How To Write A Assembler


  • [blue]Before you begin, it is useful to read how other assemblers are doing it. There are few open source assemblers, like FASM.

    First thing you need is a syntax. You need to decide what kind of syntax your assembler is going to use for defining elements of language. For example, how to declare variables? How to declare structures (which are basically, collections of declared fields) and so on.

    Next thing you need is a manual for the CPU you will be writing your assembler. From that manual you can see which instructions your assembler is going to convert to code and how exactly these instructions look in binary form.

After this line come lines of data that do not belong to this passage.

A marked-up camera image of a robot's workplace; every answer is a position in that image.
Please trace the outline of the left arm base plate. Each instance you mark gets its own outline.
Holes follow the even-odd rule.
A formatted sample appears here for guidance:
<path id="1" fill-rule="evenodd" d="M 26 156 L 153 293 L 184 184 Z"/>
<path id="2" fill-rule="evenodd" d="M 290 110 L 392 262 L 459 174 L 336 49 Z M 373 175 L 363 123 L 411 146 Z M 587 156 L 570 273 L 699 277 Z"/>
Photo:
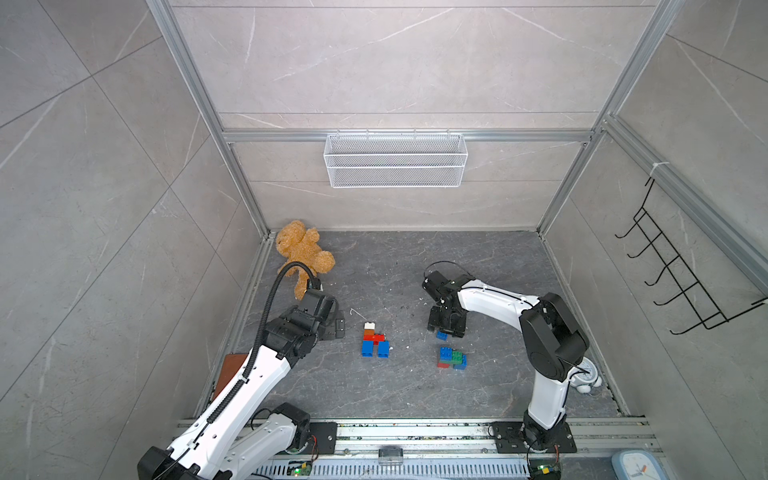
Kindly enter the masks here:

    Then you need to parse your source code. It is actually simple. You need to divide your source code into lines. Usually, the line has the ability to continue (if it is terminated with a backslash character ''), so you need to account for this. Also, do not forget to remove comments. That's tricky, because the comment symbol can be encountered inside a literal, like this:

    variable db 'This is not a comment;' ; This is a REAL comment
    | |
    Skip that one (it is inside literals)---+ |
    Now this one stops the line---+
    Now, a parser of a line should include only two functions:

    1. Skip white space
    2. Get token

    - skipping white space is simple. You need to move your source code pointer when it points to a blank symbol or a TAB. As soon as it encounters a different symbol it should return. Of course, when seeing the end of line it should stop line processing.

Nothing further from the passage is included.